Братья вошли в церковь через одну из боковых дверей. Никто не обратил на них внимания. Они поспешили по коридорам к подвалу. Всю эту территорию Мусса знал как свои пять пальцев. Мальчишки стали спускаться по каменной лестнице, пока не оказались в помещении со шпалерой. Сердце Поля забилось быстрее. Может, теперь у него и живот сведет или что-то в этом роде? Но пока обещание Муссы сбывалось: в туннеле не было пруссаков или, того хуже, французских караульных, готовых стрелять не раздумывая. Поль решил идти дальше.
Нырнув под шпалеру, братья двинулись вниз по лестнице, проходя марш за маршем. Мусса шел первым. С каждым шагом становилось холоднее. В воздухе добавлялось сырости. Казалось, влага – это многовековой плач стен. Камни были гладкими и скользкими на ощупь, а шаги ребят – почти бесшумными. Наконец они уперлись в старую дверь.
– Навалимся вместе, – шепнул Мусса.
В замкнутом пространстве его голос показался Полю громким. Поль отложил фонарь и мешок и вместе с Муссой надавил плечом на дверь. Та со скрипом приоткрылась. Ребята шагнули через щель в темноту, и сразу их шеи почувствовали неподвижный, заплесневелый, холодный воздух. Поль прикрыл за ними дверь, но не до конца. Он боялся, что наружный засов непонятным образом опустится и навсегда запрет их в подземной тюрьме, наполненной дьяволами и ужасом.
– Ну вот, – произнес Мусса и приподнял фонарь, тускло осветивший таинственное пространство, населенное тенями и крысами. – Они никуда не делись.
Поль видел крыс повсюду; их красные глазки светились среди хлама, с любопытством следя за нарушителями крысиного спокойствия. Крысы торопились убраться за границы света.
А убравшись, оставались ждать.
Ребята прошли дальше, расставляя ловушки. Движения помогали; казалось, шум и звук голосов удерживают демонов тьмы. Чтобы освободить руки, фонарь поставили на уступ в стене. Поль разгребал мусор и ставил жестянки, куда Мусса наливал глюкозу. Закончив, оба оглядели расставленные ловушки и остались довольны.
– Думаю, через пару часов ловушки будут полнехоньки. Попадется не меньше сотни, – сказал Мусса, оглядываясь по сторонам; у дальней стены помещение сужалось, превращаясь в коридор. – Интересно, что там дальше?
Поль и сейчас не разделял его любопытства.
– Не знаю. Я лучше здесь подожду.
– Здесь ждать нельзя. Пока ты глазеешь на крыс, они не полезут в ловушки. Не надо им мешать.
– Тогда можно подняться наверх.
Мусса ответил ему своим хорошо отрепетированным тоном, от которого Поль всегда ощущал себя беспомощным малышом:
– Если хочешь, поднимайся. Я отправляюсь на разведку.

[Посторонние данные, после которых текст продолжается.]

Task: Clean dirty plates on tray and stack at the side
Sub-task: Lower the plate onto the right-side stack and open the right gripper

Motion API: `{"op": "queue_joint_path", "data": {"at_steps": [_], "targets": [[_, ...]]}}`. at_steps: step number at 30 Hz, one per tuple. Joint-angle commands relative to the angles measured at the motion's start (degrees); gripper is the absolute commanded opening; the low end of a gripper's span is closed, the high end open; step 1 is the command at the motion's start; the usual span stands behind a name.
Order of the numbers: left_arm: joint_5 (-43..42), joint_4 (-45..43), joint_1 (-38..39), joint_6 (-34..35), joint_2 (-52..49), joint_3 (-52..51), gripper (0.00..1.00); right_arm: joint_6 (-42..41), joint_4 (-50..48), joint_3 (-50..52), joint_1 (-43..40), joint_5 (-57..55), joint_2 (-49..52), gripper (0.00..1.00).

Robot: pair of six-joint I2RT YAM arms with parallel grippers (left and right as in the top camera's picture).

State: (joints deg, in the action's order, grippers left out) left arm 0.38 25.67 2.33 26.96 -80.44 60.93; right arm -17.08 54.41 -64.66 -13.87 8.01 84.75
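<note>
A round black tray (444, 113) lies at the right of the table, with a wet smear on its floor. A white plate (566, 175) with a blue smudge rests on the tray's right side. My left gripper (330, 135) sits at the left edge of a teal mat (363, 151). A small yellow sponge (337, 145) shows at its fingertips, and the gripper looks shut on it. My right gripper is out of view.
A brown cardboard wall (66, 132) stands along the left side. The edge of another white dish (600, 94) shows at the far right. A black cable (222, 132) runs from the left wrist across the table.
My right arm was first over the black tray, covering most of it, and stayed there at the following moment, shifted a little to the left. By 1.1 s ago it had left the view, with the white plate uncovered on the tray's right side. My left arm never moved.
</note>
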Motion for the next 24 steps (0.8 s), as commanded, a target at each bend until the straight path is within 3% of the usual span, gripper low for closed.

Поль беззвучно застонал. Вот всегда так. Мусса предлагал какую-нибудь идею, Поль возражал. Мусса спорил, и Поль ему уступал. Когда все закачивалось, Мусса задним числом признавал, что затея была дурацкой. Его идеи не становились лучше, и все повторялось раз за разом. Темнота пугала Поля меньше, чем слова неодобрения, брошенные Муссой, хотя двоюродный брат никогда открыто не насмехался над ним. Этого и не требовалось, ибо Поль всегда торопился согласиться. Естественно, Поль и сейчас чувствовал, как его решимость гаснет вместе с возражениями. Он мысленно отругал себя за соглашательство и сказал:
– Ладно, я пойду с тобой.
Мусса держал фонарь над головой. Они двинулись по темному коридору. Первые шаги были осторожными. Довольно высокий сводчатый потолок позволял идти в полный рост, однако темнота вызывала желание пригнуться, словно что-то могло выскочить из сумрака и ударить по голове. Они шли в полной тишине, поеживаясь от холода. Их чувства были обострены до предела. Оба старались не поднимать ни малейшего шума, хотя безлюдные туннели не требовали тишины.